■ **GOAL OF THE EXERCISE**: Only the lines from the one containing "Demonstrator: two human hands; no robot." to the end of the data are wanted; print them exactly as they appear.

········

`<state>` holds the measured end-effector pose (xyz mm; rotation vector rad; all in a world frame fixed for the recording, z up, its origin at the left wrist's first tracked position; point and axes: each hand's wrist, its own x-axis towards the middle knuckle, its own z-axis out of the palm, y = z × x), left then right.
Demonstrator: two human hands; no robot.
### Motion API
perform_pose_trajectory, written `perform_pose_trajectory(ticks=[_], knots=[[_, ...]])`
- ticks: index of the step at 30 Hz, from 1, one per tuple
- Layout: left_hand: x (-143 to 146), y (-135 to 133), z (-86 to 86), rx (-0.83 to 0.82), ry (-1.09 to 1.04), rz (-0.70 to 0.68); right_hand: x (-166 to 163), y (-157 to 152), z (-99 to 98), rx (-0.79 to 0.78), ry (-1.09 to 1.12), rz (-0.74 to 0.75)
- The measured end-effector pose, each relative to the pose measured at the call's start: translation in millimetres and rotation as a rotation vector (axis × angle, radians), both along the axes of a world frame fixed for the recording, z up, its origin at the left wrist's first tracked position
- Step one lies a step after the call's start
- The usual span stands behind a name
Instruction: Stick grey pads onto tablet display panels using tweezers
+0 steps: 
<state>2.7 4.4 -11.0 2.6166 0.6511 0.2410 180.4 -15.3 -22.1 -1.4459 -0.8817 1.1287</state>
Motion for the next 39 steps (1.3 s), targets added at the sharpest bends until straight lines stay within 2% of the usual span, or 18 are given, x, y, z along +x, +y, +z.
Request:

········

■ **THE COMPLETED TASK**:
Demonstrator: two human hands; no robot.
### Motion API
perform_pose_trajectory, written `perform_pose_trajectory(ticks=[_], knots=[[_, ...]])`
- ticks: index of the step at 30 Hz, from 1, one per tuple
- Layout: left_hand: x (-143 to 146), y (-135 to 133), z (-86 to 86), rx (-0.83 to 0.82), ry (-1.09 to 1.04), rz (-0.70 to 0.68); right_hand: x (-166 to 163), y (-157 to 152), z (-99 to 98), rx (-0.79 to 0.78), ry (-1.09 to 1.12), rz (-0.74 to 0.75)
- The measured end-effector pose, each relative to the pose measured at the call's start: translation in millimetres and rotation as a rotation vector (axis × angle, radians), both along the axes of a world frame fixed for the recording, z up, its origin at the left wrist's first tracked position
- Step one lies a step after the call's start
- The usual span stands behind a name
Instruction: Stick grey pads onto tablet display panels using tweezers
+0 steps: 
<state>2.7 4.4 -11.0 2.6166 0.6511 0.2410 180.4 -15.3 -22.1 -1.4459 -0.8817 1.1287</state>
Motion for the next 39 steps (1.3 s), targets added at the sharpest bends until straight lines stay within 2% of the usual span, or 18 are given, x, y, z along +x, +y, +z.
Request:

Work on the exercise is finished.